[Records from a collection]
------------------------------------------------
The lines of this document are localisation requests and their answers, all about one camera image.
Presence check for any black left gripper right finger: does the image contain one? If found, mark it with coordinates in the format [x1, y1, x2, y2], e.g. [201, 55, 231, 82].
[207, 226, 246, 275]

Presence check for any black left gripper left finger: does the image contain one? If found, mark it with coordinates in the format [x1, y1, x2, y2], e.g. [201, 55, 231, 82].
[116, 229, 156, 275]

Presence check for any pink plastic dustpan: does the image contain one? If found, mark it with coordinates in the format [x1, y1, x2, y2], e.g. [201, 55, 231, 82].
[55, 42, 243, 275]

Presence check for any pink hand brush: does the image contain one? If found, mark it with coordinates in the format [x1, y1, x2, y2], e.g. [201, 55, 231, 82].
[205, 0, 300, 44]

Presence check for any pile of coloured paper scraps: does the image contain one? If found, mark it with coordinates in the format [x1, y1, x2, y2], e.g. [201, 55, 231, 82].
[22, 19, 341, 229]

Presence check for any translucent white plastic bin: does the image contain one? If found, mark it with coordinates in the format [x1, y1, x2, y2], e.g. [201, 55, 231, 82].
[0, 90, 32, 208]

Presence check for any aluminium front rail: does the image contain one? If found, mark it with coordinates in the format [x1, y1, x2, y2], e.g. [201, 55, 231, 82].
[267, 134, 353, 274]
------------------------------------------------
▶ **Exercise requirements**: Every single entry is to be retyped exactly.

▶ **Exercise answer**:
The lines of this document are localisation requests and their answers, all about one camera image.
Presence check for any black left gripper right finger: does the image contain one? If found, mark it with coordinates in the format [x1, y1, x2, y2], e.g. [201, 55, 231, 82].
[207, 226, 246, 275]

Presence check for any black left gripper left finger: does the image contain one? If found, mark it with coordinates in the format [x1, y1, x2, y2], e.g. [201, 55, 231, 82].
[116, 229, 156, 275]

Presence check for any pink plastic dustpan: does the image contain one? If found, mark it with coordinates in the format [x1, y1, x2, y2], e.g. [201, 55, 231, 82].
[55, 42, 243, 275]

Presence check for any pink hand brush: does the image contain one? If found, mark it with coordinates in the format [x1, y1, x2, y2], e.g. [201, 55, 231, 82].
[205, 0, 300, 44]

Presence check for any pile of coloured paper scraps: does the image contain one? If found, mark it with coordinates in the format [x1, y1, x2, y2], e.g. [201, 55, 231, 82].
[22, 19, 341, 229]

Presence check for any translucent white plastic bin: does the image contain one? If found, mark it with coordinates in the format [x1, y1, x2, y2], e.g. [201, 55, 231, 82].
[0, 90, 32, 208]

Presence check for any aluminium front rail: does the image contain one? If found, mark it with coordinates in the format [x1, y1, x2, y2], e.g. [201, 55, 231, 82].
[267, 134, 353, 274]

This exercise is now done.